Task requirements ::
Write out every line exactly, from the start of the records below to the line with "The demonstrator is", and stop there. Don't write out the pictures.

Record extracts ::
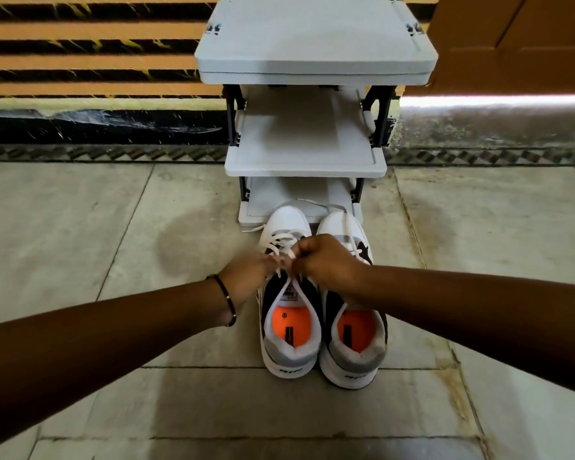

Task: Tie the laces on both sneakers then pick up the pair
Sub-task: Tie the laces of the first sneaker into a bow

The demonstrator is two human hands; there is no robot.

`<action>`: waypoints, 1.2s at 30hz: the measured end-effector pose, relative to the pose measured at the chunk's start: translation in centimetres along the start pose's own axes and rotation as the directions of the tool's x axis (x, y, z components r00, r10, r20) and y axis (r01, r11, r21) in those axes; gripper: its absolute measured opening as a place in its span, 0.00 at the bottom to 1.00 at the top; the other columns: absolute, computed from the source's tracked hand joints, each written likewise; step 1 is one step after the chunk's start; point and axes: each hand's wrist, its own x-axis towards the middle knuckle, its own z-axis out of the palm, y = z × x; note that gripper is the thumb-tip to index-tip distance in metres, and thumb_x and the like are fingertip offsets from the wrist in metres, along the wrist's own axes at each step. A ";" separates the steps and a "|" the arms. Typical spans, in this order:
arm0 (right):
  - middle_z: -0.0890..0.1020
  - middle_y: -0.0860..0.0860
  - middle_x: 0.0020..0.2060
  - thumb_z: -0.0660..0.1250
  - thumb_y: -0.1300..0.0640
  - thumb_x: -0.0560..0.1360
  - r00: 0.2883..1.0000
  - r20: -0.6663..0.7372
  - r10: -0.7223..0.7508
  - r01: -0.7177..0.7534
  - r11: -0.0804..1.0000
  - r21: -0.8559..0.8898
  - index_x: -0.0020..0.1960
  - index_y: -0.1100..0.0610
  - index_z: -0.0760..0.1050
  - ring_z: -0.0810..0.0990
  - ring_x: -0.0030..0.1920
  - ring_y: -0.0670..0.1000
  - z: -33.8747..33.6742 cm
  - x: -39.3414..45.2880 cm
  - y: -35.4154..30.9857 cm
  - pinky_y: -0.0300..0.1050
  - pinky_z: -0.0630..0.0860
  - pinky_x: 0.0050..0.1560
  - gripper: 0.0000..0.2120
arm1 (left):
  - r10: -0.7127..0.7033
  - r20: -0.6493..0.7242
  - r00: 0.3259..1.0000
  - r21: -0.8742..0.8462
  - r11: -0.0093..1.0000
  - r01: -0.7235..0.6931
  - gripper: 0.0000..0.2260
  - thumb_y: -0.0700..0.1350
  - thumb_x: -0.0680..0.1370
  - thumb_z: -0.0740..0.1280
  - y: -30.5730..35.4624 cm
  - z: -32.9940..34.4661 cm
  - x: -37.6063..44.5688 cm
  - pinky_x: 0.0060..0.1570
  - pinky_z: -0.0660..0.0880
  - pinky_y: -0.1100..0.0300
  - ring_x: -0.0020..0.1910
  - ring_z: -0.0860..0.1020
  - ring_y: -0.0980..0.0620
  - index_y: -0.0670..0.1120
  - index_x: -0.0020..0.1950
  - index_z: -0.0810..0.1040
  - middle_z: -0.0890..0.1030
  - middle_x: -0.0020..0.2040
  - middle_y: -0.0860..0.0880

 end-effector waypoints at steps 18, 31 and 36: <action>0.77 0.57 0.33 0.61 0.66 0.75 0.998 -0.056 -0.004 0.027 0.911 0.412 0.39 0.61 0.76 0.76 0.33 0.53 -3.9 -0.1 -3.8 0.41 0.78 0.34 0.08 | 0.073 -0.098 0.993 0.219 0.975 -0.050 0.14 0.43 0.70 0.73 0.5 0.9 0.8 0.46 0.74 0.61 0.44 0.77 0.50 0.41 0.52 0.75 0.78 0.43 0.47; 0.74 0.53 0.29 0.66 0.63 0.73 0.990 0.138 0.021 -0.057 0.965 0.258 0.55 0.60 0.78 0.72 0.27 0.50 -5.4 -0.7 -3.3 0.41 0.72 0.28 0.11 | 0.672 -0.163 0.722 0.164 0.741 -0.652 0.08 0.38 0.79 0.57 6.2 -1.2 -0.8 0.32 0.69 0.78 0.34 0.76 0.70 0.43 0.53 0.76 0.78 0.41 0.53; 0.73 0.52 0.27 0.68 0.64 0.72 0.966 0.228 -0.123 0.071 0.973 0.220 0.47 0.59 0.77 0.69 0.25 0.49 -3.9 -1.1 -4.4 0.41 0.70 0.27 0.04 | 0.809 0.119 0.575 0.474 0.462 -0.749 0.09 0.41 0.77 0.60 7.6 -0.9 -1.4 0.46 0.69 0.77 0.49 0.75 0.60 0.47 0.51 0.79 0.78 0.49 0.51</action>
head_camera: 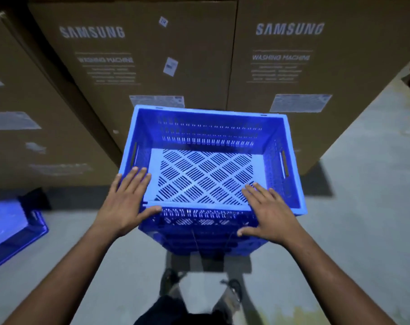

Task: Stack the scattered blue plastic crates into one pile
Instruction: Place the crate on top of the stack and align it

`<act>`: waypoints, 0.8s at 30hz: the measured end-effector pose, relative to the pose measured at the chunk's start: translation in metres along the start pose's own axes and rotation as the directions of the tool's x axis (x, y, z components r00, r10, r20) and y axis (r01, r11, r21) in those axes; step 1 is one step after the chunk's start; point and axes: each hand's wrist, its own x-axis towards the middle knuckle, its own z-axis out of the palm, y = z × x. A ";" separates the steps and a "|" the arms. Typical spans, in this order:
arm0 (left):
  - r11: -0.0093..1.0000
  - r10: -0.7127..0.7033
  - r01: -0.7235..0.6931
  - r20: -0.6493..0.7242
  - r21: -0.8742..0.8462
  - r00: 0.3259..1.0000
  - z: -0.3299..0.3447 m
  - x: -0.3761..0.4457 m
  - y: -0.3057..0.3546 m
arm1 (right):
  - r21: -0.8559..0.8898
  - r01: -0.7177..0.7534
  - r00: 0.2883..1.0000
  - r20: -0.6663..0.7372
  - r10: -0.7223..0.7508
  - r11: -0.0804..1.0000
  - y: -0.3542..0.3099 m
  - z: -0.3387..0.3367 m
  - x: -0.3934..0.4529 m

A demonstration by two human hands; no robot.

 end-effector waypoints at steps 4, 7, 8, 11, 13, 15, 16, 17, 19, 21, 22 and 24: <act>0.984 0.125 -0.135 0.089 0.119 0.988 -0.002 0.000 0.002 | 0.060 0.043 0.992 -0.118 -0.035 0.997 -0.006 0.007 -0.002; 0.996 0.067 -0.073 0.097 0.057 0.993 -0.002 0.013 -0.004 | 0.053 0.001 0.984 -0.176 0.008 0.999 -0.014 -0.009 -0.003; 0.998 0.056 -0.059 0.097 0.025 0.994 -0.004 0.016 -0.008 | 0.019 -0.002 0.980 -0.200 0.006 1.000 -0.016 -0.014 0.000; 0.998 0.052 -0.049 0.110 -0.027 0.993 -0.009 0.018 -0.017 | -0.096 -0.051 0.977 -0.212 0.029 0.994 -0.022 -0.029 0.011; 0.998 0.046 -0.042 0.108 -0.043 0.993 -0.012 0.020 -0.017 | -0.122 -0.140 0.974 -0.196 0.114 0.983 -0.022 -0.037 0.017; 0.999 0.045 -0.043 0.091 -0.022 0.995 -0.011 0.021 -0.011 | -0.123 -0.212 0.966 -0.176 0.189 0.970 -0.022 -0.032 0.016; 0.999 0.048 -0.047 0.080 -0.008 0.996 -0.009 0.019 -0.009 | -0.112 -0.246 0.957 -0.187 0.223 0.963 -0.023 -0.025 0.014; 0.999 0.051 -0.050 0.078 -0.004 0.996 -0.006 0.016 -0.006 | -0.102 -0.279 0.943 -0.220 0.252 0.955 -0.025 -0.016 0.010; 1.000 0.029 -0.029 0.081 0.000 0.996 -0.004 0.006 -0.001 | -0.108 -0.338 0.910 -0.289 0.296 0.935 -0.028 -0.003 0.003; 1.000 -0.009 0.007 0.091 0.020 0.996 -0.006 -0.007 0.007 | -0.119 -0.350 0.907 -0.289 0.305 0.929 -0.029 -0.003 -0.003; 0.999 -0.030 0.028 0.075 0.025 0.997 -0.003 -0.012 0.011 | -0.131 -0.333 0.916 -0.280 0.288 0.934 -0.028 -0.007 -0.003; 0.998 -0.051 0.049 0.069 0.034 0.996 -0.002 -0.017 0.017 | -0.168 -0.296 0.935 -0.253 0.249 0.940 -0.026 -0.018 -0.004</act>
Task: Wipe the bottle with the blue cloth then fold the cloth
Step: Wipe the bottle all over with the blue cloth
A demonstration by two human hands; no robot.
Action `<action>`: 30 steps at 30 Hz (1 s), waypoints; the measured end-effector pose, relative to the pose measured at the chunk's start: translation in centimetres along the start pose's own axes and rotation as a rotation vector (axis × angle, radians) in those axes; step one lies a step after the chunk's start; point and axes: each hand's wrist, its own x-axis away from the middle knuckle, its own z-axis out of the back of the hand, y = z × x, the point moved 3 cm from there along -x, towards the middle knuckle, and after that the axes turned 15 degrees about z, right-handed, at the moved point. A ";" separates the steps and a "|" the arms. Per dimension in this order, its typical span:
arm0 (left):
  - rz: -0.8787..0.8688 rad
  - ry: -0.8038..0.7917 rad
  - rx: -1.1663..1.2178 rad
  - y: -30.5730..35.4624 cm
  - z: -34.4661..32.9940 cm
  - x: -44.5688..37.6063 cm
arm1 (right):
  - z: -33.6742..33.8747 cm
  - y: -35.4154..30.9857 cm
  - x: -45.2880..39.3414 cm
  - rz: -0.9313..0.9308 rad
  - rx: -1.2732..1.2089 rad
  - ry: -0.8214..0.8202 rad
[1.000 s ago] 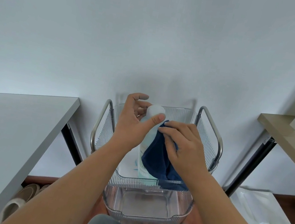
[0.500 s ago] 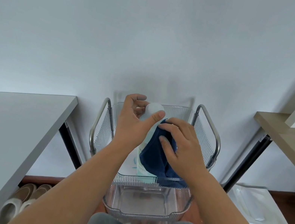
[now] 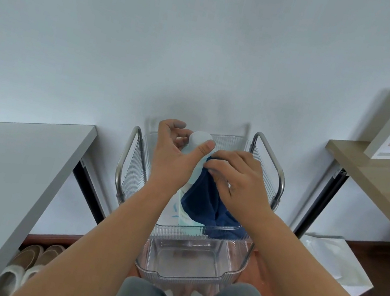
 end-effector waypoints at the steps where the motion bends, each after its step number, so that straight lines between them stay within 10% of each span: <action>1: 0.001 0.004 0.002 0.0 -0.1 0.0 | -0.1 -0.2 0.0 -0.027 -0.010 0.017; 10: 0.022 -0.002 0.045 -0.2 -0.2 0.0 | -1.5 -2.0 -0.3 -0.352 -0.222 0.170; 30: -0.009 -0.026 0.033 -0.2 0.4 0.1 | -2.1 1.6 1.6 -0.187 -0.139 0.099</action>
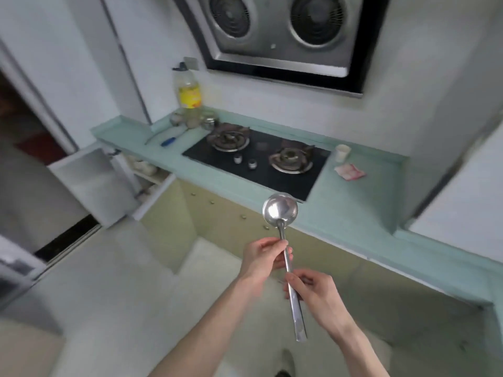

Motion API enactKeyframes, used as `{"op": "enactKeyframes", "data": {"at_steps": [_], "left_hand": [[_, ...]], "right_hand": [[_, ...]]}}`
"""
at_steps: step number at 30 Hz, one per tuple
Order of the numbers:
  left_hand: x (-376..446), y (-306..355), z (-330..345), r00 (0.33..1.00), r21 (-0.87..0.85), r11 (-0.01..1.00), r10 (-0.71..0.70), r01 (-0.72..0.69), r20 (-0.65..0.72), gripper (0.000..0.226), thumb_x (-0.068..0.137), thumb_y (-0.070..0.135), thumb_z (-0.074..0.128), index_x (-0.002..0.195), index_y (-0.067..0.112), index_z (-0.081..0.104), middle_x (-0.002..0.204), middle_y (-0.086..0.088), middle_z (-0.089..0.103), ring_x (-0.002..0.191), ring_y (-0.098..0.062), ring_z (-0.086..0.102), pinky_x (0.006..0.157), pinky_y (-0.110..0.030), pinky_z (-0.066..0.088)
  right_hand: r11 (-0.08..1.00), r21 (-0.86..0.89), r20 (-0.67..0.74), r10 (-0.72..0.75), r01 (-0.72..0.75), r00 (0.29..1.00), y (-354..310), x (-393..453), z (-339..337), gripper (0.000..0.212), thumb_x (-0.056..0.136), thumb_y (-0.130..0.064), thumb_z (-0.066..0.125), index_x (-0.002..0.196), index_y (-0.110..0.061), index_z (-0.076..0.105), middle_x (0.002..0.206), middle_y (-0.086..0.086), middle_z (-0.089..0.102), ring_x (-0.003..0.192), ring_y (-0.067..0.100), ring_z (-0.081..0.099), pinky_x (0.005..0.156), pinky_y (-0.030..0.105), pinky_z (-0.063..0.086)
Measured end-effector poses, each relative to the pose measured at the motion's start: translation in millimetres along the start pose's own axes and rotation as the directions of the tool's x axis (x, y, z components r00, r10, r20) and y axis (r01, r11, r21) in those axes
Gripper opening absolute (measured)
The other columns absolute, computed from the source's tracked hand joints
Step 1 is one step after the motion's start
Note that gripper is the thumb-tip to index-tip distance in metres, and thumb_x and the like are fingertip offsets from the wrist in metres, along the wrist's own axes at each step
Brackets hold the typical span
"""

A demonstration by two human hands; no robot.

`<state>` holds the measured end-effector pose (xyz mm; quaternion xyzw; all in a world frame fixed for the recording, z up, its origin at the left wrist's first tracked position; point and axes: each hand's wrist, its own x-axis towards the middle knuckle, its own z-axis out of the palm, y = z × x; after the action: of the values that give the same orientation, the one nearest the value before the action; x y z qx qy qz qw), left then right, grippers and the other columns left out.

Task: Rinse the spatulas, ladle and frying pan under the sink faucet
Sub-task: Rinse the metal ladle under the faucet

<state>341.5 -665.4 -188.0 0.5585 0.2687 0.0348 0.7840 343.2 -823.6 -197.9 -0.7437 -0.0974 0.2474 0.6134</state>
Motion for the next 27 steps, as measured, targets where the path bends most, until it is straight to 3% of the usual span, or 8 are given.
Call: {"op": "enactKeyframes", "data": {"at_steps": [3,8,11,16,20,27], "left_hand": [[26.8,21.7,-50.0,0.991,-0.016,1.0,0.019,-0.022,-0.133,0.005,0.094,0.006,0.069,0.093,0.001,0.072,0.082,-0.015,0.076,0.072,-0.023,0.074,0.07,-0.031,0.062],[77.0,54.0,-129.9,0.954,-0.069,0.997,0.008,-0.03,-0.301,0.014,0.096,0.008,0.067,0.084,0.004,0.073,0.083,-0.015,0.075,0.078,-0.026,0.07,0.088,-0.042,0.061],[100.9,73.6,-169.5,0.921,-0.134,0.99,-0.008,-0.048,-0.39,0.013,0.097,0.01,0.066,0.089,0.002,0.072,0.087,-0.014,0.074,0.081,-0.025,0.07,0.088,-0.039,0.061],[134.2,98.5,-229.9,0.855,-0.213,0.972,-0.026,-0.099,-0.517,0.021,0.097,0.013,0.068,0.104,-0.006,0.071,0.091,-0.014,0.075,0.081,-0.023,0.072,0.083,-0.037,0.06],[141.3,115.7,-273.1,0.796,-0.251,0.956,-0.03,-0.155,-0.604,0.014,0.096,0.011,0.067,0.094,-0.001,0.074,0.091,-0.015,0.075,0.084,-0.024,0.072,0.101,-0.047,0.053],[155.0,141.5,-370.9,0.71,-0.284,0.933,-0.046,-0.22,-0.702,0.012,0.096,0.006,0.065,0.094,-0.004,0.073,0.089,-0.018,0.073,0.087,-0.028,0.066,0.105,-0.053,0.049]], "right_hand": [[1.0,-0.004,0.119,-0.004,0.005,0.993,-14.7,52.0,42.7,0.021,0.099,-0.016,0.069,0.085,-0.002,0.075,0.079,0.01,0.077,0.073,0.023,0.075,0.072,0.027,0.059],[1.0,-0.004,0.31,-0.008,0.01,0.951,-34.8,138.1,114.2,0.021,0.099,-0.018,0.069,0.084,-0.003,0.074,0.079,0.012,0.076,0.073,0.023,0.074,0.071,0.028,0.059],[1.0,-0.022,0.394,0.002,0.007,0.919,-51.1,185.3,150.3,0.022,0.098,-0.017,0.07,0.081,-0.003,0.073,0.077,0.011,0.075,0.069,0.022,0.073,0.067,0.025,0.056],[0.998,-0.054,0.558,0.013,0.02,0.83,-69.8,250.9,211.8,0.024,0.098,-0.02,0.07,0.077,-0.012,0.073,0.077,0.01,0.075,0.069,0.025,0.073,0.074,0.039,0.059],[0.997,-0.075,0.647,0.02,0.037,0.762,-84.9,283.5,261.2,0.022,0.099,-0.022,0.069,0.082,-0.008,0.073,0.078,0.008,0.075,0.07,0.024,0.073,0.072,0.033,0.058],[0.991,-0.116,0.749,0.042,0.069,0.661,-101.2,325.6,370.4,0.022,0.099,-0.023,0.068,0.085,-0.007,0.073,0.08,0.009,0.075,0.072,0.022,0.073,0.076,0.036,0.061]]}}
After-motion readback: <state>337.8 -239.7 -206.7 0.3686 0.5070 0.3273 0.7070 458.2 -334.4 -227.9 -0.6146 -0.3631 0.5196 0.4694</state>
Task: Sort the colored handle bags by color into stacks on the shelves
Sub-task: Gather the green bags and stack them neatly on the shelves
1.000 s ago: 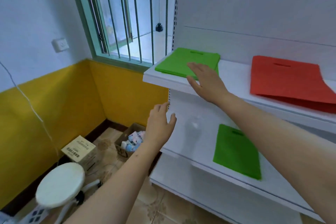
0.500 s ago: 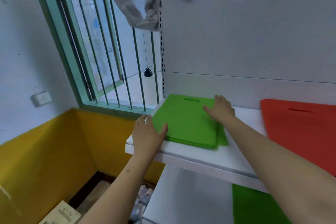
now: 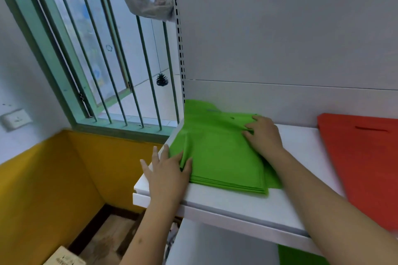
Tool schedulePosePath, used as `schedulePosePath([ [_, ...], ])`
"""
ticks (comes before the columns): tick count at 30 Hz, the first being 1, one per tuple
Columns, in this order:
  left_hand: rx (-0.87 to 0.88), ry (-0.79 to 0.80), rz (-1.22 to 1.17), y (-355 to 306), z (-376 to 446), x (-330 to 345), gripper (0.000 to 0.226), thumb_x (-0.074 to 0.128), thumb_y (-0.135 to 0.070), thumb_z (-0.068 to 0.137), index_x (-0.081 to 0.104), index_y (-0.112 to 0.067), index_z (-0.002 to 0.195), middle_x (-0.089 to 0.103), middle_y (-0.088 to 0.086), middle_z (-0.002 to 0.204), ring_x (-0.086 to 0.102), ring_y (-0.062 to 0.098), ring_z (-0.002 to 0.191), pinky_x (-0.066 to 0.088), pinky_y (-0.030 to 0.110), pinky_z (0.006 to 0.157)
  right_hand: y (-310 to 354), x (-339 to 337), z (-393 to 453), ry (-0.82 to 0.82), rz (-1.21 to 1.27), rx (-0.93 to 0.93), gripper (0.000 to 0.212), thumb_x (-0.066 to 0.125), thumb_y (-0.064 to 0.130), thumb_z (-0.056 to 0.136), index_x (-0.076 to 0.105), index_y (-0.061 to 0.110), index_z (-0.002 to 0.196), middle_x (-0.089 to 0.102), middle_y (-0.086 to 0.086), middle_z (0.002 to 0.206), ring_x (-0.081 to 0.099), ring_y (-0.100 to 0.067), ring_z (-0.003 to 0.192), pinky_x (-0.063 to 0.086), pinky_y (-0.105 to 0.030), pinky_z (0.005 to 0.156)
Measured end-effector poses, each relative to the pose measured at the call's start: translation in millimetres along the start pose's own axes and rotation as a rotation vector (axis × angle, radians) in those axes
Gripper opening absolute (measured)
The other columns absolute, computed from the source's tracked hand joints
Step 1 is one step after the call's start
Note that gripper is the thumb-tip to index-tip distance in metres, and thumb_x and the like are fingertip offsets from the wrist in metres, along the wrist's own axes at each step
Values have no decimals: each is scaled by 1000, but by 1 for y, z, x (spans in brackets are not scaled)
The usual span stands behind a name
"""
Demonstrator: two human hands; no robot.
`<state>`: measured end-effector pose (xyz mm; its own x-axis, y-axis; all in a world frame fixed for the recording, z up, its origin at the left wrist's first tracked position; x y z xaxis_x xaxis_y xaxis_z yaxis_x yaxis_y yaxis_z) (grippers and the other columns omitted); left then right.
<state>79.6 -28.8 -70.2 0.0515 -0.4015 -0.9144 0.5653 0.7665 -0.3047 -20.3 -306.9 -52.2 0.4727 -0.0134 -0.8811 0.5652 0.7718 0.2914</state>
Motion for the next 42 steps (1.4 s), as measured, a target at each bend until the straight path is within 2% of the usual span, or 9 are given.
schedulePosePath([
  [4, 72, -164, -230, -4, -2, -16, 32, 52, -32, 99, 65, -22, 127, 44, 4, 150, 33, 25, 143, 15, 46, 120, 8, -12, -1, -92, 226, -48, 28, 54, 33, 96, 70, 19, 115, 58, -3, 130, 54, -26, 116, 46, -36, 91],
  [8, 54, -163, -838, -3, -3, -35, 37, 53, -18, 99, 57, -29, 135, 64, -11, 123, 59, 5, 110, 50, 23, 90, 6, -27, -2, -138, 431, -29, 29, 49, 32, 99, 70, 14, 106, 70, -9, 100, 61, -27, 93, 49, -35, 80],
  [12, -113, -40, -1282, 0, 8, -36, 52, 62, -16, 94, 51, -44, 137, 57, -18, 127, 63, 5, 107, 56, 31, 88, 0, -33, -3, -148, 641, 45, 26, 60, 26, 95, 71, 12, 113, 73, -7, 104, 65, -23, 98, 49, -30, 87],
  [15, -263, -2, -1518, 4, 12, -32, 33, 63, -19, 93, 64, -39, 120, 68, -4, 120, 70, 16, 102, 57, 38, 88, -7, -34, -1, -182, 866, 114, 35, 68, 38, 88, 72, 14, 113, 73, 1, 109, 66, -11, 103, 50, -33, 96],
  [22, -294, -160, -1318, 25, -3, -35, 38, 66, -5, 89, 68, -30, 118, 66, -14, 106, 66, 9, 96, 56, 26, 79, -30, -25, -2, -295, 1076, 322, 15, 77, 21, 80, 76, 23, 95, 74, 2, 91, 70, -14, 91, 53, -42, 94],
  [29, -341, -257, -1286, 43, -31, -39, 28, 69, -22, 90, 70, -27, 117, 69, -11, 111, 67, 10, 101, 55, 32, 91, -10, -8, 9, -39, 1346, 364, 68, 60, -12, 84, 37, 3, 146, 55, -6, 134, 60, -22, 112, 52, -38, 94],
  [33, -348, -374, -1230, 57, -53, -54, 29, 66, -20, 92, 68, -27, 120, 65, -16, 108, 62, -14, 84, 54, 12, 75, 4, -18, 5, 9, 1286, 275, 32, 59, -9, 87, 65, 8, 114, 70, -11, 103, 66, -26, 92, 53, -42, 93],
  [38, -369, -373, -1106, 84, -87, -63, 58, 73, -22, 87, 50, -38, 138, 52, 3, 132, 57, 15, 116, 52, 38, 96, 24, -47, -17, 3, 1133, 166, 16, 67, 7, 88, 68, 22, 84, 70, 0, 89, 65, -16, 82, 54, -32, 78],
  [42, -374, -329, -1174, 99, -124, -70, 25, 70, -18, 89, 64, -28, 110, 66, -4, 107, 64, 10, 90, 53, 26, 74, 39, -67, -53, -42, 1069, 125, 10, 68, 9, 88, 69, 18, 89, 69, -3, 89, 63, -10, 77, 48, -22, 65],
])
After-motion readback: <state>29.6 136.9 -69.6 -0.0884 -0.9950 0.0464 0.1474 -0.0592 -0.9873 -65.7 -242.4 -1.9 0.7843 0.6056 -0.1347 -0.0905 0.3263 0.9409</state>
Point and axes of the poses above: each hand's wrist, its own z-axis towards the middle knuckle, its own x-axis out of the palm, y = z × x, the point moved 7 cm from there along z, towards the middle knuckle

Task output ::
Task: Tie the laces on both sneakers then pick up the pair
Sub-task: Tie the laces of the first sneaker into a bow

The demonstrator is two human hands; there is no robot.

Output for this exercise is complete.